# Context-sensitive Spelling Correction

The goal of the assignment is to implement context-sensitive spelling correction. The input of the code will be a set of text lines and the output will be the same lines with spelling mistakes fixed.

Submit the solution of the assignment to Moodle as a link to your GitHub repository containing this notebook.

Useful links:

- [Norvig's solution](https://norvig.com/spell-correct.html)
- [Norvig's dataset](https://norvig.com/big.txt)
- [Ngrams data](https://www.ngrams.info/download_coca.asp)

Grading:

- 60 points - Implement spelling correction
- 20 points - Justify your decisions
- 20 points - Evaluate on a test set


## Implement context-sensitive spelling correction

Your task is to implement context-sensitive spelling corrector using N-gram language model. The idea is to compute conditional probabilities of possible correction options.
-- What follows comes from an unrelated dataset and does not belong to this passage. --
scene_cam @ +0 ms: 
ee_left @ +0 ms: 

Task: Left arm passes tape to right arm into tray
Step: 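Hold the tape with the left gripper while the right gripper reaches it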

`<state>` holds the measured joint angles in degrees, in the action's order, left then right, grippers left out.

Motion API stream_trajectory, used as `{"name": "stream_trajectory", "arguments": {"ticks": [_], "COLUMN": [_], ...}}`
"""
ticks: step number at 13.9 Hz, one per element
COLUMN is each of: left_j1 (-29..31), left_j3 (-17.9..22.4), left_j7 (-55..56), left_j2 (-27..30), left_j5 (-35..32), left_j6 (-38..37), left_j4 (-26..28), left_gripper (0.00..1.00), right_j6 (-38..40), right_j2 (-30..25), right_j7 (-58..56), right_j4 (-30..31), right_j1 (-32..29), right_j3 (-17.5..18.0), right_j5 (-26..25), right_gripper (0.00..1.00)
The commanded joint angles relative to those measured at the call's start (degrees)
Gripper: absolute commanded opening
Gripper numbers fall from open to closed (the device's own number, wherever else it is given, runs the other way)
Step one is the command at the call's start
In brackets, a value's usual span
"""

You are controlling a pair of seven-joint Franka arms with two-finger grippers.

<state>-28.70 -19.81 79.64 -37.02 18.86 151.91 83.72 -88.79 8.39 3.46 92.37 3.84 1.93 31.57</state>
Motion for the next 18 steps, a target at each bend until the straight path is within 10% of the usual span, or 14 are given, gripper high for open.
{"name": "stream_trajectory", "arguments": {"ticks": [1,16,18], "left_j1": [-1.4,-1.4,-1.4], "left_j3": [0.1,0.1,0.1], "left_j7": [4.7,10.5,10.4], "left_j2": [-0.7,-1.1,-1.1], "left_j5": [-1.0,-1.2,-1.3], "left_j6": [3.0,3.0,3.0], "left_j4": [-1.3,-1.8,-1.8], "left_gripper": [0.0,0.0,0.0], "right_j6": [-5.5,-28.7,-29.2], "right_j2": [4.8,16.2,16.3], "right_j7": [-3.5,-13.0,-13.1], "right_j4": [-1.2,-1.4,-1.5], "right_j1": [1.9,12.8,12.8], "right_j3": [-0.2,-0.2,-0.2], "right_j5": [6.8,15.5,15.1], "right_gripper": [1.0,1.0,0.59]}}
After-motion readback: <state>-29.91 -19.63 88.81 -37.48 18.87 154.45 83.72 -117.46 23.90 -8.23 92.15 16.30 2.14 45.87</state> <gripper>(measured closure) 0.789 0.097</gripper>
For example, the phrase "dking sport" should be fixed as "doing sport" not "dying sport", while "dking species" -- as "dying species".

The best way to start is to analyze [Norvig's solution](https://norvig.com/spell-correct.html) and [N-gram Language Models](https://web.stanford.edu/~jurafsky/slp3/3.pdf).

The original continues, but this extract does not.